Collection entries
Segment Open
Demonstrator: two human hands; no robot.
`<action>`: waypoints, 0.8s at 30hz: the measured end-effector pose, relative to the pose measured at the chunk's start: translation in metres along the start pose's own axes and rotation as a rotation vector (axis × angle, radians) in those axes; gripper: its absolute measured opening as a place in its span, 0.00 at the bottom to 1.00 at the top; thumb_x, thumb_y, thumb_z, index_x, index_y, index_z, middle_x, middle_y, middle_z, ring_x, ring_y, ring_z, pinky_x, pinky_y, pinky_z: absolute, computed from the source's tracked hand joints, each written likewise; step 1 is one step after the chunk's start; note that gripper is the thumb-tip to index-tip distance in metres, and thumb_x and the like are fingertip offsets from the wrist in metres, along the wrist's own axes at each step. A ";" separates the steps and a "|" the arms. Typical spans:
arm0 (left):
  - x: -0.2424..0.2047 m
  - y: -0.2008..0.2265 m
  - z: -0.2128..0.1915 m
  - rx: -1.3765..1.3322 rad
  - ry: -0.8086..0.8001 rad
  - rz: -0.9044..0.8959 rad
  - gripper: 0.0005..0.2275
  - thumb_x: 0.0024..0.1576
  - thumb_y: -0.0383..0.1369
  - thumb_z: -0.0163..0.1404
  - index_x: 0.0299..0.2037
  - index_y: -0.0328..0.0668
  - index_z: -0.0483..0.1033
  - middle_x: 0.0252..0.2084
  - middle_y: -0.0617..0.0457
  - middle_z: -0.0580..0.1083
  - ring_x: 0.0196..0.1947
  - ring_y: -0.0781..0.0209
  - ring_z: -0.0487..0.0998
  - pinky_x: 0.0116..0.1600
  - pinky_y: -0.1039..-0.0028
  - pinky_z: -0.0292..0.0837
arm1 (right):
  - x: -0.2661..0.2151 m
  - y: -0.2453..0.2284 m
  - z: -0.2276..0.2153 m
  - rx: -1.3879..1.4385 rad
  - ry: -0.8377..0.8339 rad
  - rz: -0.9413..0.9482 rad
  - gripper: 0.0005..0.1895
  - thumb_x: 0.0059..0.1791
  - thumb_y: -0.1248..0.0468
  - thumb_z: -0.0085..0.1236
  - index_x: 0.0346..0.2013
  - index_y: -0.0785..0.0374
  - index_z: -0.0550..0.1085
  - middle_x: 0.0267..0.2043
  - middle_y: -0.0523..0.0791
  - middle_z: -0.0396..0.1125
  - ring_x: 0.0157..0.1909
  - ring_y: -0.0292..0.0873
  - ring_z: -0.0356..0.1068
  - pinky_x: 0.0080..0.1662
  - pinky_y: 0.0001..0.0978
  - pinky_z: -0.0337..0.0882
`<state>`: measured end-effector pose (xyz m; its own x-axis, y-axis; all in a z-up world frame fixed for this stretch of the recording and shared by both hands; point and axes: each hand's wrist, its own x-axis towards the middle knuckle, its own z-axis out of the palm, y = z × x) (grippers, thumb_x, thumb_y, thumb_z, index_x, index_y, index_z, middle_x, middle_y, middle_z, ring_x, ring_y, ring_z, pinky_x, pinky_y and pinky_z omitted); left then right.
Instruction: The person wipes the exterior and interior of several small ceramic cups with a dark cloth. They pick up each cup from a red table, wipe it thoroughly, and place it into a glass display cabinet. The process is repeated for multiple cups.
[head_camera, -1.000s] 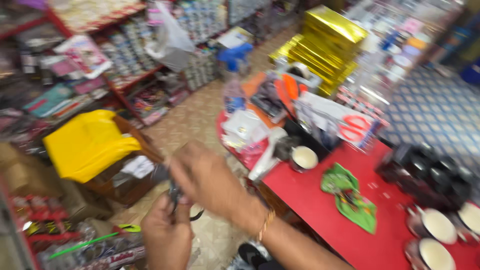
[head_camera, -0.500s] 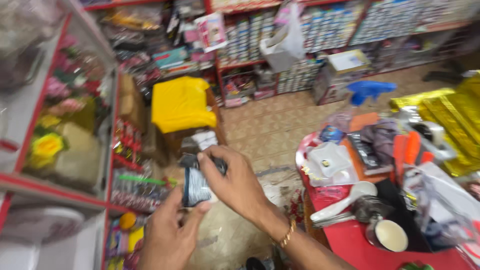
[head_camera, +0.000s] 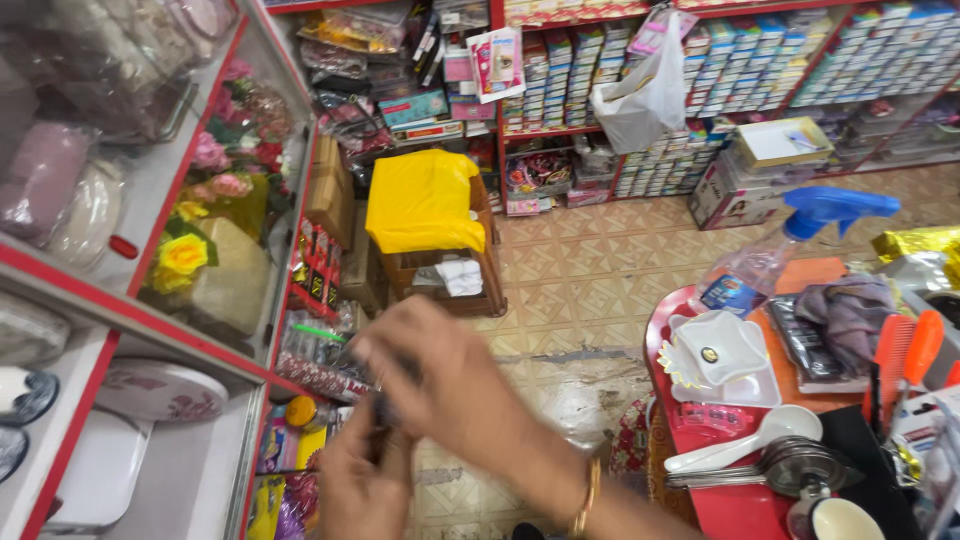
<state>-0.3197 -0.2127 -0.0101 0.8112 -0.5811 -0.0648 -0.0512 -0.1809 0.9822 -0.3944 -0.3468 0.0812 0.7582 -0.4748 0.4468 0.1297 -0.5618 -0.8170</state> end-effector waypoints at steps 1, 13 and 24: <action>0.002 -0.005 -0.008 -0.024 0.013 0.009 0.09 0.59 0.26 0.54 0.48 0.32 0.78 0.27 0.51 0.76 0.25 0.66 0.69 0.31 0.73 0.63 | 0.002 0.000 0.005 0.043 0.013 0.043 0.13 0.55 0.58 0.54 0.42 0.65 0.78 0.39 0.46 0.73 0.41 0.39 0.74 0.43 0.29 0.73; -0.029 0.019 -0.022 0.012 -0.035 0.047 0.16 0.55 0.26 0.56 0.55 0.39 0.77 0.26 0.58 0.77 0.20 0.73 0.72 0.27 0.80 0.67 | -0.003 0.001 -0.004 0.115 -0.139 0.184 0.15 0.57 0.57 0.49 0.42 0.65 0.77 0.35 0.46 0.72 0.39 0.36 0.68 0.41 0.32 0.71; -0.045 0.042 0.016 -0.534 0.157 -0.026 0.09 0.61 0.29 0.53 0.49 0.36 0.77 0.31 0.54 0.77 0.17 0.73 0.64 0.20 0.81 0.60 | -0.041 -0.007 0.030 0.443 0.353 0.214 0.15 0.60 0.57 0.45 0.48 0.65 0.74 0.42 0.44 0.70 0.45 0.35 0.69 0.48 0.29 0.71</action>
<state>-0.3673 -0.2070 0.0308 0.8876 -0.4490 -0.1032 0.2391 0.2575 0.9362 -0.4072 -0.3029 0.0574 0.5490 -0.7846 0.2880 0.3089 -0.1297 -0.9422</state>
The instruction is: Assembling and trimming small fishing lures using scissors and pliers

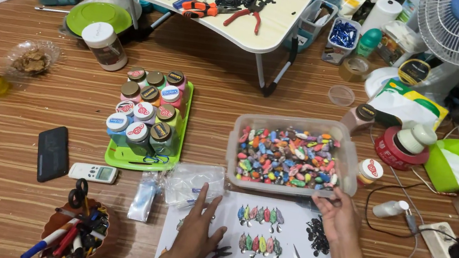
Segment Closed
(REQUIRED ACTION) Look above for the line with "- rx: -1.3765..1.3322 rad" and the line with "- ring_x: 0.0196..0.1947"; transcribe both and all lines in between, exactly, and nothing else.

(FINISHED EXERCISE)
  - rx: -1.3765..1.3322 rad
  - ry: -0.8086..0.8001 rad
  - rz: -0.9044..0.8959 rad
  - gripper: 0.0005..0.2275
  - thumb_x: 0.0024..0.1576
  - thumb_y: -0.0383..0.1369
  - thumb_z: -0.0163..0.1404
  - index_x: 0.0299..0.2037
  - index_y: -0.0328..0.0668
  - index_z: -0.0483..0.1033
  - middle_x: 0.0252..0.2084
  - middle_y: -0.0617..0.0457
  - middle_z: -0.0580..0.1083
  - ring_x: 0.0196..0.1947

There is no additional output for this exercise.